Want to know what life is like as an ANAM musician? In Between the Lines is a blog post written by one of ANAM’s first year students.
So I played in my first ANAM lunchtime concert. I hadn’t really expected to be doing it quite so soon in the year, and I had really hoped that it was in a format that I was far more comfortable with: chamber music. But alas, a couple of weeks ago my teacher asked if I could play at an Academy@1 concert. So began the process of re-learning, re-familiarising myself with f# minor, the voices, the hand shapes, the genius that is the intertwining of the voices. I took it into my lesson about a week and a half ago. My teacher deconstructed it and added about fifteen more layers on top of it. Wow. I guess this goes to show that one never is completely done with Bach! The Well-Tempered Clavier is a testament to Bach’s genius; it never fails to amaze me at how he wrote these pieces – all different characters, all expertly and finely crafted.

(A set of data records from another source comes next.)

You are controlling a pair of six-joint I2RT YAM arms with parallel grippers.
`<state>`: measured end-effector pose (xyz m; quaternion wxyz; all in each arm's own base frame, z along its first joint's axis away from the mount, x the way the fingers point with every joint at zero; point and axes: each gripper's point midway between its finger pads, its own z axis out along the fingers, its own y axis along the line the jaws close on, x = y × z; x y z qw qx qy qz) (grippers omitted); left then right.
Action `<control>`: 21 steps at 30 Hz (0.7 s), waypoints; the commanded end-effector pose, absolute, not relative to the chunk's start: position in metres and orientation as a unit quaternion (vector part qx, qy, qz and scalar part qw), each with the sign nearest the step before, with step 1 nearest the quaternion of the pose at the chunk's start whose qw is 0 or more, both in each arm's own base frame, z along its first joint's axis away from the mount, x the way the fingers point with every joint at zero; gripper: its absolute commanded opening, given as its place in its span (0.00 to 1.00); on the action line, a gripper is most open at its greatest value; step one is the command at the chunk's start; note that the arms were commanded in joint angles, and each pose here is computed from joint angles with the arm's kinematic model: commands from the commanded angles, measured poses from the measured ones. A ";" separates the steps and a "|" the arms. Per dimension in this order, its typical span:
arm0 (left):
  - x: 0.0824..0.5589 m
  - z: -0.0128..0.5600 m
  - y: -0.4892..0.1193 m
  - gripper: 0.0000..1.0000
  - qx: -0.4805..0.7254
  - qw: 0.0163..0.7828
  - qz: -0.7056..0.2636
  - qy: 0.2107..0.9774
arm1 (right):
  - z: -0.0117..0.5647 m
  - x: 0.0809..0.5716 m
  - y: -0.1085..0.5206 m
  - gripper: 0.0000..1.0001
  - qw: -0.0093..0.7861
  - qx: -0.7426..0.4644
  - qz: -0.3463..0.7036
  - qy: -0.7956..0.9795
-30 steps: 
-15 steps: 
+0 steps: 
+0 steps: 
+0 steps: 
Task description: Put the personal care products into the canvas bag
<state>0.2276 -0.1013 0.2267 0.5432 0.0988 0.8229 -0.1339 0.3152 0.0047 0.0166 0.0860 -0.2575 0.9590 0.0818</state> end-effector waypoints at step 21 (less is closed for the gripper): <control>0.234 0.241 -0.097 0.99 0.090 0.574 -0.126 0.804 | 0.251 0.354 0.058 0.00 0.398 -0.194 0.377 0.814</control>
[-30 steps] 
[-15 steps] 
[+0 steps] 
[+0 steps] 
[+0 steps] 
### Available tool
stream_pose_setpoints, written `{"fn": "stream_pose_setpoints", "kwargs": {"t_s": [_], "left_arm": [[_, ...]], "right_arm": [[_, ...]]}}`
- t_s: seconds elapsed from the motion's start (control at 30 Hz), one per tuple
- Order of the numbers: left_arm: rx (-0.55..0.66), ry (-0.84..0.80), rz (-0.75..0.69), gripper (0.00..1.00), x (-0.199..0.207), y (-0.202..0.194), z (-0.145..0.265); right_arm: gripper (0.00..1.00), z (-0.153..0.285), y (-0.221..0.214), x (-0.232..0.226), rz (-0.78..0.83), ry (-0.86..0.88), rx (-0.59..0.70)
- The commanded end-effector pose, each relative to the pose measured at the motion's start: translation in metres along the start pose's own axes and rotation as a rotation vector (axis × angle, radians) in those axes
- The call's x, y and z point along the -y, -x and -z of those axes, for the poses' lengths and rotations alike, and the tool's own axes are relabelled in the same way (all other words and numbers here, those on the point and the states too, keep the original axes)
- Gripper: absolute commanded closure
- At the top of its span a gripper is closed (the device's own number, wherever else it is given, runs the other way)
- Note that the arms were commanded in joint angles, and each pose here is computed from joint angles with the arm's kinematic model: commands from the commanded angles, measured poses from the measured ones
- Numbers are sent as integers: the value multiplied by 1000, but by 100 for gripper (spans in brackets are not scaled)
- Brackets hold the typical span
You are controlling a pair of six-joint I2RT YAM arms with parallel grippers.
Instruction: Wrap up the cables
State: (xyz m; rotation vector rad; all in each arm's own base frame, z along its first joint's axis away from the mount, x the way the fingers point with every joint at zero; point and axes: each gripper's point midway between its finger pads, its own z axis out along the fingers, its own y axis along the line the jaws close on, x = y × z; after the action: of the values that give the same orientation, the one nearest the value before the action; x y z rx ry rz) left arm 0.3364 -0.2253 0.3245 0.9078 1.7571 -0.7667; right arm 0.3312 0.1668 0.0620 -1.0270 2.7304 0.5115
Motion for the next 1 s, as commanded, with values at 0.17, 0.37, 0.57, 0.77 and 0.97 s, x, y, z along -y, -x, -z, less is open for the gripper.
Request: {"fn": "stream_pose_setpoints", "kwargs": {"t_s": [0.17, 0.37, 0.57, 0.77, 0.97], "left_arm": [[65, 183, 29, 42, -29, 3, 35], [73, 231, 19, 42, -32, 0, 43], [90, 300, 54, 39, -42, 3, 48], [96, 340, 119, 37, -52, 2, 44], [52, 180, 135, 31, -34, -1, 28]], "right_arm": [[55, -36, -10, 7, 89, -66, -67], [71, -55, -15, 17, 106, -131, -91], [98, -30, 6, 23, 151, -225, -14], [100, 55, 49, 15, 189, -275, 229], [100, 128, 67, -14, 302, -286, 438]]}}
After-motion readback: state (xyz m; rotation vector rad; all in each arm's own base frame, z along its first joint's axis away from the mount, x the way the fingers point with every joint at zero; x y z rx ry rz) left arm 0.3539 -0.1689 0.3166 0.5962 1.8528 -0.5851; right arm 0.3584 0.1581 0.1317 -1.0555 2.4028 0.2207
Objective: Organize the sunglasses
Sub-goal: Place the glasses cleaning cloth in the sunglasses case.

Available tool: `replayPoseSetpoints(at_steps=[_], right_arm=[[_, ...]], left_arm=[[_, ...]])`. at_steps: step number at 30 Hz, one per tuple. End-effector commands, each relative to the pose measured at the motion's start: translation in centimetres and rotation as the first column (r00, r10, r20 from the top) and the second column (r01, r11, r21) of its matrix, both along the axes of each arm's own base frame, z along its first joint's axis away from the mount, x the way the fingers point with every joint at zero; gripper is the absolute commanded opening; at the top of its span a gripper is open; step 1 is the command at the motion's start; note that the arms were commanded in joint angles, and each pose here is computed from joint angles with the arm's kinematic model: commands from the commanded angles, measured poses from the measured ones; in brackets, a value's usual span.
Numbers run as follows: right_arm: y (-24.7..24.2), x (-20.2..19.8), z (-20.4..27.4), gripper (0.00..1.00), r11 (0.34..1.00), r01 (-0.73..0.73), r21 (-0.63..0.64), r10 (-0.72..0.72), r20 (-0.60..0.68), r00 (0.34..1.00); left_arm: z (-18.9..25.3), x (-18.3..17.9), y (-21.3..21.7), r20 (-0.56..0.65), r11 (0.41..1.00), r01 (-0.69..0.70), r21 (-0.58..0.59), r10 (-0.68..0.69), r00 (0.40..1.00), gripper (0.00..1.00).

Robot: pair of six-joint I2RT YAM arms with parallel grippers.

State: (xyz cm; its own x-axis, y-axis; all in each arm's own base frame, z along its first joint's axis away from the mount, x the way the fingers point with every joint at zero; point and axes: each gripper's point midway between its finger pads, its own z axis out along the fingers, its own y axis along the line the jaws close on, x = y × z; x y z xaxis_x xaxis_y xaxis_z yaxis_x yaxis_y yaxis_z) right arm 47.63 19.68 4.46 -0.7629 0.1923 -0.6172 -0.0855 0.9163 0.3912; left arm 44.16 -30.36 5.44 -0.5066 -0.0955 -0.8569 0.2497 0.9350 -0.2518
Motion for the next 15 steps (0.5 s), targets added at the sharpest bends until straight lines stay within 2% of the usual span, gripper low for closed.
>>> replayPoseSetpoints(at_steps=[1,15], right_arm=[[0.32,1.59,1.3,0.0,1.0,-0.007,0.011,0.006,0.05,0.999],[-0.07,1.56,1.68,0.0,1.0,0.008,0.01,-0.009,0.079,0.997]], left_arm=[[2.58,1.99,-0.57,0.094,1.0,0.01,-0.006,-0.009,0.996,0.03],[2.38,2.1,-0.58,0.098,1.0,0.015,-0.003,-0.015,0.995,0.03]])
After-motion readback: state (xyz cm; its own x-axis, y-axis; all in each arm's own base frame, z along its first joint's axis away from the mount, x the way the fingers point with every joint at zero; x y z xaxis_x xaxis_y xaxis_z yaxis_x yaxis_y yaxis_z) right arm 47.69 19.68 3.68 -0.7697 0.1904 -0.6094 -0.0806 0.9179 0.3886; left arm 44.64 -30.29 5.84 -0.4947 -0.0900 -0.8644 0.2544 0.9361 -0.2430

The morning of the concert, I had some time in the (Main) Hall to try my Bach there. There is something special about being in that Hall first thing in the morning, when the sun was shining through (admittedly, pretty much into my face…) and playing Bach as a way of waking up my senses (if the squishy tram ride and coffee weren’t enough…) and mentally preparing for the day. My teacher also came in to have a listen. He suggested a few things to fine-tune in the next couple of hours before the performances: some voicing, some metronome work. But he was very encouraging and confident in my ability and work. I will be the first to admit that I suffer from nervousness of a varying degree; varying depending on context.
I’ll admit that I haven’t really touched solo repertoire for about two years. Lunchtime concert, first up, Bach, solo. Things that all scare me. My teacher said to me just before I went on, “You love Bach. Enjoy it!” Good thinking. Share Bach with the audience! So out I went, nervous as anything, and ready to show the audience why I love Bach and to prove that I’m here at the Academy to be good! While playing, I actively remember actively thinking about certain things I had written in my score. This is a good thing. Far too many performances fly by and I don’t remember what I thought (except for “Don’t stuff this bit up….” or “Ooh, wrong note…”. So many performances fly by and I don’t remember thinking many positive thoughts, but it always works because I’ve practiced enough for it to become an automatic thing. I actually really quite enjoyed performing my Bach. I enjoyed being able to lead the audience through the complex textures of genius. And of course, it wasn’t perfect. That’s ok. I figure, once you’ve made a mistake, you can’t go back and fix it (unless you’re repeating, then you can give it a second shot!). What was the point of stressing over it? Better make something good happen now and into the future.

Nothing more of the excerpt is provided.